Ger Galvin

Personal information
- Native name: Gearóid Ó Gealbháin (Irish)
- Born: 1969 (age 56–57) Feenagh, County Limerick, Ireland

Sport
- Sport: Hurling
- Position: Left wing-forward

Club
- Years: Club
- Feenagh–Kilmeedy

Club titles
- Limerick titles: 0

Inter-county
- Years: County
- 1993-1994: Limerick

Inter-county titles
- Munster titles: 1
- All-Irelands: 0
- NHL: 0
- All Stars: 0

= Ger Galvin =

Irish hurler (born 1969)

Ger Galvin (born 1969) is an Irish former hurler.
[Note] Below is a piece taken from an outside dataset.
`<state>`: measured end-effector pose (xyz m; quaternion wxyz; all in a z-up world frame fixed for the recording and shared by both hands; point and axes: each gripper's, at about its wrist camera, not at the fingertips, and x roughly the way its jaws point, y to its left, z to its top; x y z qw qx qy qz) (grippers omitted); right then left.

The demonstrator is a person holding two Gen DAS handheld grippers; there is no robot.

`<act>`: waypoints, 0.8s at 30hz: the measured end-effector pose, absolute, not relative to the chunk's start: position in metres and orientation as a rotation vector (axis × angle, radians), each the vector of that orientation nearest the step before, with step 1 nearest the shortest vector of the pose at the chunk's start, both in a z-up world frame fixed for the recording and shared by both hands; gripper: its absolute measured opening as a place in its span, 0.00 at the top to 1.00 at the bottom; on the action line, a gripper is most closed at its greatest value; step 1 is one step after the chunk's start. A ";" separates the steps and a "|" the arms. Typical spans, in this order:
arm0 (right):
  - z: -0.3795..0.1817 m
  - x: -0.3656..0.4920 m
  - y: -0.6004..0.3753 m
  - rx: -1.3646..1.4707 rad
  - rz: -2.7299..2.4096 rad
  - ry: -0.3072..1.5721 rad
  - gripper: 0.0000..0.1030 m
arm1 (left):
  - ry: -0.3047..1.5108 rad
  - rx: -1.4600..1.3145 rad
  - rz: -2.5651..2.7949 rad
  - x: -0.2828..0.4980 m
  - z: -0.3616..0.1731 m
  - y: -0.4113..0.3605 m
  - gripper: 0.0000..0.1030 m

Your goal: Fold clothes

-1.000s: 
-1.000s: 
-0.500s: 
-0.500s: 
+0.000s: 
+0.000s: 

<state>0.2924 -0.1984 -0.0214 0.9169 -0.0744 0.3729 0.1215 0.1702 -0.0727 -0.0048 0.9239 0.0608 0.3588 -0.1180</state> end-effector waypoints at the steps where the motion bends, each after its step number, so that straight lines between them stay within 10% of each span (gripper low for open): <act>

At club level he played with Feenagh–Kilmeedy and also lined out at inter-county level with various Limerick teams.

==Career==

Born in Feenagh, County Limerick, Galvin first played hurling at juvenile and underage levels with the Feenagh–Kilmeedy club. After progressing to adult level, he won a Limerick JAHC title in 1989 after a 4–10 to 1–07 win over Dromcollogher/Broadford in the final. Galvin claimed a second Limerick JAHC medal in 2003.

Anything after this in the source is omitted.